The traversing configuration of the database and frontend indexing is configured via JSON. This is an example
configuration for content indexing on the pages (database indexing online) and the URL build process for news. Only the
first valid (limitToPages) extender is executed for every page.
Possible types are:
- news (Lochmueller\Index\Traversing\Extender\News)
- address (Lochmueller\Index\Traversing\Extender\Address)
- calendarize (Lochmueller\Index\Traversing\Extender\Calendarize)
{
"extender": [
{
"type": "news",
"limitToPages": [
13,
392
],
"recordStorages": [
12,
24
],
"dropOriginalUri": true
}
]
}Here are some information about the different index mechanisms and the advantages or disadvantages. You can use different index mechanism on different sub pages.
- Cache
- Easy in the configuration.
- No active full index process.
- Indexing is done in the regular cache fill process.
- No hard impact on the page performance.
- Database
- Regular full indexing.
- Very fast build process of the page content with separate PHP integrations.
- Custom content elements need separate class integrations.
- Creates only a light version of the HTML markup.
- External
- Not directly selectable in the backend.
- Used for content that is sent via webhook to the EXT:reactions endpoint.
- This content uses the same path in the index workflow (internal message + event).
- File
- Not directly selectable in the backend.
- Is used in the regular index process to select additional files.
- Frontend
- Uses an internal subrequest and executes the regular frontend middleware stack.
- The TYPO3 system and all extensions have to use the middleware in the right way.

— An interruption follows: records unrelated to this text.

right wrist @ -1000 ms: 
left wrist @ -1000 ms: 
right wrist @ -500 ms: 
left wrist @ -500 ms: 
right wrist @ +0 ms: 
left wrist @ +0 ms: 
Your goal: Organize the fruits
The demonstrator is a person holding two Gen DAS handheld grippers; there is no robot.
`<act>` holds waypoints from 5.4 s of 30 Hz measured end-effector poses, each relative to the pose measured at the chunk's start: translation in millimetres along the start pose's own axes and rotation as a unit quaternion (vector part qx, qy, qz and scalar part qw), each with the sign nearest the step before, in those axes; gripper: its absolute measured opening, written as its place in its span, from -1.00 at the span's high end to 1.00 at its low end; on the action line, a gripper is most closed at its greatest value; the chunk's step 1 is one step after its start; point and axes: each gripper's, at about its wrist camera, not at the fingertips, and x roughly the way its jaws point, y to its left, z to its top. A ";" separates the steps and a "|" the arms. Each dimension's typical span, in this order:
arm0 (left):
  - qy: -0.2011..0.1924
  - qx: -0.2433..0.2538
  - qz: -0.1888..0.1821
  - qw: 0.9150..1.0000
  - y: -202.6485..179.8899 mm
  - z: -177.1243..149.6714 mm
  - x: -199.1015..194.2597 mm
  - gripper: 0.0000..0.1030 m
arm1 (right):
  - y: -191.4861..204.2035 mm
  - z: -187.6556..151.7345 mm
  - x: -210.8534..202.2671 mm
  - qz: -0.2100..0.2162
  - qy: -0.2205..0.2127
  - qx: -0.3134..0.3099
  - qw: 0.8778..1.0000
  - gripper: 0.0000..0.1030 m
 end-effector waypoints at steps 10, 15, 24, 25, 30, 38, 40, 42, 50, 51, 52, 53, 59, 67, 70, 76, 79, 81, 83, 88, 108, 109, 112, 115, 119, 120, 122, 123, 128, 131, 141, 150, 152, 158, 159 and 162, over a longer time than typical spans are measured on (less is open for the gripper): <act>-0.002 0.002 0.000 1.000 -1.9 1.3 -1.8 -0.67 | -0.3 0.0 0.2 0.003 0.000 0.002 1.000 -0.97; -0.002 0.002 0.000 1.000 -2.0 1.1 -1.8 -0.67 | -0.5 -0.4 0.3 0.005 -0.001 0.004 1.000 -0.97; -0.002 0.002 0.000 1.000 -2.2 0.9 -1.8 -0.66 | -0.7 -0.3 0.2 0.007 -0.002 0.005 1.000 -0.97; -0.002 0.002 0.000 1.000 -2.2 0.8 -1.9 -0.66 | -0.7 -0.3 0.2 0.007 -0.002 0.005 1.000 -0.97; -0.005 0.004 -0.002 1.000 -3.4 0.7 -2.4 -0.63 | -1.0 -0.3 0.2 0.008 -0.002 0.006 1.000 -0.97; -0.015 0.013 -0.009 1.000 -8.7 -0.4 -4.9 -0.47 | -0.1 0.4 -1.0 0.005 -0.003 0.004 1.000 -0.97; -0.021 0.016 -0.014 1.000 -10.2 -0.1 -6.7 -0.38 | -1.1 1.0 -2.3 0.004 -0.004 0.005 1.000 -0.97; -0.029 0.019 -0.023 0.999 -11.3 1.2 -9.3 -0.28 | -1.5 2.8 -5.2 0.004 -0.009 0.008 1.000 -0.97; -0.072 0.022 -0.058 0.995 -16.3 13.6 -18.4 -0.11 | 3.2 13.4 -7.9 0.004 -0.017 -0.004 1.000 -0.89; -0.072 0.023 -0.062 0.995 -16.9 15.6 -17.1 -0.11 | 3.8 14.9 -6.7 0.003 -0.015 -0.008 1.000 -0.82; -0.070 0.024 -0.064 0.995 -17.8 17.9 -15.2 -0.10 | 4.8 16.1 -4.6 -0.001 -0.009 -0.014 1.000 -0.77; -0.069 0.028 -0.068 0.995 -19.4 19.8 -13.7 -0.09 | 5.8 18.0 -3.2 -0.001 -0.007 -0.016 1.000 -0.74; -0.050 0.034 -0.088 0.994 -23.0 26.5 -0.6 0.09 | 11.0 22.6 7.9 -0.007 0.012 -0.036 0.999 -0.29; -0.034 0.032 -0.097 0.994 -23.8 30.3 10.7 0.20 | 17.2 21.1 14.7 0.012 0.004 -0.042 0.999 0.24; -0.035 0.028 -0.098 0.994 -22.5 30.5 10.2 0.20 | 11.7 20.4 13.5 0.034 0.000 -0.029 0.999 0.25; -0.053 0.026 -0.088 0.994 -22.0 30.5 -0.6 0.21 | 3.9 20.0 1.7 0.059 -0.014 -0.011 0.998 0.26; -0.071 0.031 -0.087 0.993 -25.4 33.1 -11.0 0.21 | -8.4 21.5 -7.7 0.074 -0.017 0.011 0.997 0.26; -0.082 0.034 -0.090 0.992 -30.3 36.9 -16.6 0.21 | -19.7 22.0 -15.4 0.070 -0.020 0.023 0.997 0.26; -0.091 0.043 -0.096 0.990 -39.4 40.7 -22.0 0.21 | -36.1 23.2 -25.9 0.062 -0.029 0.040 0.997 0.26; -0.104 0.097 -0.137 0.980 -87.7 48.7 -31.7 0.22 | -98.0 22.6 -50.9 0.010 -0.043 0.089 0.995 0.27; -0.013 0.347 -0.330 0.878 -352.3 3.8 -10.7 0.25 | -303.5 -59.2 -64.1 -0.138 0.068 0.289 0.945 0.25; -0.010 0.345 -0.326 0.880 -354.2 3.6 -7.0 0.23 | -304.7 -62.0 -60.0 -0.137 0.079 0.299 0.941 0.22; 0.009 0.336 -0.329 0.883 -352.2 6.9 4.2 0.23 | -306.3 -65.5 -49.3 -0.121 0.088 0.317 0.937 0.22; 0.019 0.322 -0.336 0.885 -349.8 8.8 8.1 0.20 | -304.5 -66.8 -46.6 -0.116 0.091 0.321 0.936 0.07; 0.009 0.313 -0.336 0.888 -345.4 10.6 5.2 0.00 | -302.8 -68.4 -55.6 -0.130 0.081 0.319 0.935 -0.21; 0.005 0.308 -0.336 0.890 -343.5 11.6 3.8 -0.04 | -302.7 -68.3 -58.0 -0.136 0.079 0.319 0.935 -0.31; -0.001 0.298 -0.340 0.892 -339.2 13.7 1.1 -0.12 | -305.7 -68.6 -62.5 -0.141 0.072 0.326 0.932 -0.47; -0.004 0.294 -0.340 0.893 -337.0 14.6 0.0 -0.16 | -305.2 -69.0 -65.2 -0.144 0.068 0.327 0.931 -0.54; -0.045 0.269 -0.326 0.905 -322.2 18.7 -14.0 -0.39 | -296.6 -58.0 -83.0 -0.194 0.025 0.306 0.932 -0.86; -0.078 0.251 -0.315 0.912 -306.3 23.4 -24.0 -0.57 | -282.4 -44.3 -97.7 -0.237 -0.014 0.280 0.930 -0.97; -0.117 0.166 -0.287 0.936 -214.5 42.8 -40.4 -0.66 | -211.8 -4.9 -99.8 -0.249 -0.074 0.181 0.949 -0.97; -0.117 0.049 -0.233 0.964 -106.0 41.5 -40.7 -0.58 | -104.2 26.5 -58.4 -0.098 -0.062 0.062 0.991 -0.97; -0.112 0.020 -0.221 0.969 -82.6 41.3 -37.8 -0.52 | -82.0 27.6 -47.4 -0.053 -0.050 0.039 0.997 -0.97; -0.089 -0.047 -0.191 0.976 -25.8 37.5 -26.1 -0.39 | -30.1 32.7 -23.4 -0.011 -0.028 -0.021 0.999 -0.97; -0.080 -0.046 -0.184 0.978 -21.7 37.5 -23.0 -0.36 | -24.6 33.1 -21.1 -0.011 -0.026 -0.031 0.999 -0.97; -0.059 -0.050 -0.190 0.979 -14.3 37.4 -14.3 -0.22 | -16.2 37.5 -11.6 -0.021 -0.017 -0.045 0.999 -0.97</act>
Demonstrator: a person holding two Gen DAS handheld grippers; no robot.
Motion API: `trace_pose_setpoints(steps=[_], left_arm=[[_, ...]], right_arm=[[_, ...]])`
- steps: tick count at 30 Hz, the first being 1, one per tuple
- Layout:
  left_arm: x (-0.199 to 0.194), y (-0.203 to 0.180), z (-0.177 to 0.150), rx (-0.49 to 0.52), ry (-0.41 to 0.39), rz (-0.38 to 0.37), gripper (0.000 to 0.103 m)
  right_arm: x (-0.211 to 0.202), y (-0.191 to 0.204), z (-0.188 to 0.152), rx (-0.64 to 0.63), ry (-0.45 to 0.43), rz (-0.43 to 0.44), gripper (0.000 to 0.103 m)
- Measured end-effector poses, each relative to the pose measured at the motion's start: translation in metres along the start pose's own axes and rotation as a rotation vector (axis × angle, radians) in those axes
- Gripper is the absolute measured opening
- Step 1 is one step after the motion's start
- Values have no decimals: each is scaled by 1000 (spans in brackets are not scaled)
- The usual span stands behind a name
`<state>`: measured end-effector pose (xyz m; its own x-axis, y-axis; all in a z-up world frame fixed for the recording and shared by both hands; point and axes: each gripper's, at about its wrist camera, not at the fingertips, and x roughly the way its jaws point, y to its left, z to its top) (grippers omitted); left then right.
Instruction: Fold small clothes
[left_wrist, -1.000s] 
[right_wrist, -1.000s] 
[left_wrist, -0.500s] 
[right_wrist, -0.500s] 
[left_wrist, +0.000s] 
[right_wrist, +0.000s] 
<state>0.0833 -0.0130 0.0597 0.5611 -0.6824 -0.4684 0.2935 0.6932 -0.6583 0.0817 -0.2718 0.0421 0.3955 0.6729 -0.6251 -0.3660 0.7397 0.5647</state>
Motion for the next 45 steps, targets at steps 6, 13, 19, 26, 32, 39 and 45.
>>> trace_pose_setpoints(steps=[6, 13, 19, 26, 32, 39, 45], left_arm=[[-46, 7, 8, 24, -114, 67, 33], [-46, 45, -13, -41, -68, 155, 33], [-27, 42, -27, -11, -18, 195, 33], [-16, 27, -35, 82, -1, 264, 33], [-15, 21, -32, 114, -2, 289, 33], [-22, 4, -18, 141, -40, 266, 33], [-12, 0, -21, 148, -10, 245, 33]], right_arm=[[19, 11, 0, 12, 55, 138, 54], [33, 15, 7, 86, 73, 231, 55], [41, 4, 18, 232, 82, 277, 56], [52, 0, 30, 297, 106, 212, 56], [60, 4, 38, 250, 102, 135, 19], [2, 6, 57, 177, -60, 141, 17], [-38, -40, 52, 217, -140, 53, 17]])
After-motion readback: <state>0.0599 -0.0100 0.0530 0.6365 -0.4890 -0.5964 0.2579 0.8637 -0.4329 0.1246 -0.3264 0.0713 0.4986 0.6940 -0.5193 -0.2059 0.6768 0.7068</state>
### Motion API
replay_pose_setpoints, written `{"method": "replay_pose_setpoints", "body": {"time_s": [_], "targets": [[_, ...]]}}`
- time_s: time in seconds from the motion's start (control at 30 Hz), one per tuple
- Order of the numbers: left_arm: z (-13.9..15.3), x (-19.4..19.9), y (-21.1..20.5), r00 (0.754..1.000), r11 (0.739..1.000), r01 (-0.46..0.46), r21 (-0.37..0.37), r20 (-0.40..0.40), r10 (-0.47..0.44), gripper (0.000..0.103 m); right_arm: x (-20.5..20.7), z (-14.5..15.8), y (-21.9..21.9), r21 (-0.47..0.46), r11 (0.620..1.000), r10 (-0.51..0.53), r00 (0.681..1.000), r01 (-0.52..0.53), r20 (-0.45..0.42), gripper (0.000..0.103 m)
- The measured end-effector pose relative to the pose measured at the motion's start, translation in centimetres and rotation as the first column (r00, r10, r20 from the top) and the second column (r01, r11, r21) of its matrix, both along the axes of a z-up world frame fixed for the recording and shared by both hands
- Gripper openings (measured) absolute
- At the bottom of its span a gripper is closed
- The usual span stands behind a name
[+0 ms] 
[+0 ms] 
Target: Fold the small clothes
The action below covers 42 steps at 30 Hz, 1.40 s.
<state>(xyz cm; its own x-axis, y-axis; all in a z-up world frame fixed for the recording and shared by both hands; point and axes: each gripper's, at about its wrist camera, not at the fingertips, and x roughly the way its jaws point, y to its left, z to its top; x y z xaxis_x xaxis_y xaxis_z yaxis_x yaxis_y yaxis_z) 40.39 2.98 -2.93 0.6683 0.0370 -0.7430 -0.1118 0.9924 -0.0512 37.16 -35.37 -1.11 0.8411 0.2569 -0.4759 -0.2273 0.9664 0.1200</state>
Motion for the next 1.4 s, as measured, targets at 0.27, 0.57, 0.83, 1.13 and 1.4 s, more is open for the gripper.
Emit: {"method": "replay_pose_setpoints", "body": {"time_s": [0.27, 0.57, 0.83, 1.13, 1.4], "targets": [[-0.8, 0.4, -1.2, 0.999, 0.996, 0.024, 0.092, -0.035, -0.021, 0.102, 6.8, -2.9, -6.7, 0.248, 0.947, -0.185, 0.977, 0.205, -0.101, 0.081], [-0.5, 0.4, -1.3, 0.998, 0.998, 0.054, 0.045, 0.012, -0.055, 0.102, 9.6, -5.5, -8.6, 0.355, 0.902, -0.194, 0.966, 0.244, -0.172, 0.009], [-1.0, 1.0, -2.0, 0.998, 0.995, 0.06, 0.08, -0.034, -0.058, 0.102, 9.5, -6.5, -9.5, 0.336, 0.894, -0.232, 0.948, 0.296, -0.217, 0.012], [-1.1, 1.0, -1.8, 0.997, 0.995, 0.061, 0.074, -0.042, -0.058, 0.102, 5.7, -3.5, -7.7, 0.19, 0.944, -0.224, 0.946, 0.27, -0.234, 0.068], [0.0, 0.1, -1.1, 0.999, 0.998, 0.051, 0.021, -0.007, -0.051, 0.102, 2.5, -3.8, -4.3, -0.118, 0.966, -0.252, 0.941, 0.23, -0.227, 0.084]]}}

- Faster than "real frontend requests".
- Creates the real HTML markup of pages.
- Http
- If there are problems with "Frontend", you can select Http.
- This creates real frontend requests that are sent via network.
- Please keep password protection in mind.
- Very slow and significantly higher load on the server.
- Creates the real HTML markup of pages.
- None
- Use it to exclude the current page & subpages in the traversing process of the parent configuration.
The extension provides a framework for easy indexing pages and files. Use this documentation to get the right information for your extension.
There are four public main events that you can use in your extension. EXT:index takes care of the index processing and the async handling of the queue. So you can directly consume the event, add your business logic and run more or less complex processes in the event listener. Please DO NOT use the internal messages that are part of the internal process.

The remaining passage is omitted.